If Ruby on Rails wasn't to blame, how did Twitter learn to scale ever higher and higher?
Update: added slides Small Talk on Getting Big. Scaling a Rails App & all that Jazz
- For example, if getting a count is slow, you can memoize the count into memcache in a millisecond.
- Getting your friends status is complicated. There are security and other issues. So rather than doing a query, a friend's status is updated in cache instead. It never touches the database. This gives a predictable response time frame (upper bound 20 msecs).
- ActiveRecord objects are huge so that's why they aren't cached. So they want to store critical attributes in a hash and lazy load the other attributes on access.

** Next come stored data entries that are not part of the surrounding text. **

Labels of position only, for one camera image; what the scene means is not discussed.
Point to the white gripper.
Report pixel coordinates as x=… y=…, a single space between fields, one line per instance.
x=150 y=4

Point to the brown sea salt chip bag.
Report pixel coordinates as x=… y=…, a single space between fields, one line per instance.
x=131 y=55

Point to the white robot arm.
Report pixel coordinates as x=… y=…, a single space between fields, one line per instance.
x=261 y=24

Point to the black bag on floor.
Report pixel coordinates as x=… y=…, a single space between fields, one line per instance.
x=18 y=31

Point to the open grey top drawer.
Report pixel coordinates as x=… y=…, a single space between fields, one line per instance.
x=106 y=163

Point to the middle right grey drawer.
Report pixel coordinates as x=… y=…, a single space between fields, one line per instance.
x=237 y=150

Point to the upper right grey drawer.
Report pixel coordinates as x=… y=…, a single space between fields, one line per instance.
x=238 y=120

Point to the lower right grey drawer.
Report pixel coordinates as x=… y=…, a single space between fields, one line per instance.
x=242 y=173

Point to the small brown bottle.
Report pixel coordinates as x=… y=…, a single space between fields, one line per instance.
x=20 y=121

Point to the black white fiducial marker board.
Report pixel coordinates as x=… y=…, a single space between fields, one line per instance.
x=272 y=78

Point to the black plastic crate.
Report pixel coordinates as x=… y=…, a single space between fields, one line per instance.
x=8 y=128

- 90% of requests are API requests. So don't do any page/fragment caching on the front-end. The pages are so time sensitive it doesn't do any good. But they cache API requests.
- Use message a lot. Producers produce messages, which are queued, and then are distributed to consumers. Twitter's main functionality is to act as a messaging bridge between different formats (SMS, web, IM, etc).
- Send message to invalidate friend's cache in the background instead of doing all individually, synchronously.
- Started with DRb, which stands for distributed Ruby. A library that allows you to send and receive messages from remote Ruby objects via TCP/IP. But it was a little flaky and single point of failure.
- Moved to Rinda, which a shared queue that uses a tuplespace model, along the lines of Linda. But the queues are persistent and the messages are lost on failure.
- Tried Erlang. Problem: How do you get a broken server running at Sunday Monday with 20,000 users waiting? The developer didn't know. Not a lot of documentation. So it violates the use what you know rule.
- Moved to Starling, a distributed queue written in Ruby.
- Distributed queues were made to survive system crashes by writing them to disk. Other big websites take this simple approach as well.
- They do a review and push out new mongrel servers. No graceful way yet.
- An internal server error is given to the user if their mongrel server is replaced.
- All servers are killed at once. A rolling blackout isn't used because the message queue state is in the mongrels and a rolling approach would cause all the queues in the remaining mongrels to fill up.
- A lot of down time because people crawl the site and add everyone as friends. 9000 friends in 24 hours. It would take down the site.
- Build tools to detect these problems so you can pinpoint when and where they are happening.
- Be ruthless. Delete them as users.
- Plan to partition in the future. Currently they don't. These changes have been enough so far.
- The partition scheme will be based on time, not users, because most requests are very temporally local.
- Partitioning will be difficult because of automatic memoization. They can't guarantee read-only operations will really be read-only. May write to a read-only slave, which is really bad.
- Their API is the most important thing Twitter has done.
- Keeping the service simple allowed developers to build on top of their infrastructure and come up with ideas that are way better than Twitter could come up with. For example, Twitterrific, which is a beautiful way to use Twitter that a small team with different priorities could create.
- Index everything. Rails won't do this for you.
- Use explain to how your queries are running. Indexes may not be being as you expect.
- Denormalize a lot. Single handedly saved them. For example, they store all a user IDs friend IDs together, which prevented a lot of costly joins.
- Avoid complex joins.
- Avoid scanning large sets of data.
- You want to know when you deploy an application that it will render correctly.
- They have a full test suite now. So when the caching broke they were able to find the problem before going live.
- Scale changes what can be stupid.
- Trying to load 3000 friends at once into memory can bring a server down, but when there were only 4 friends it works great.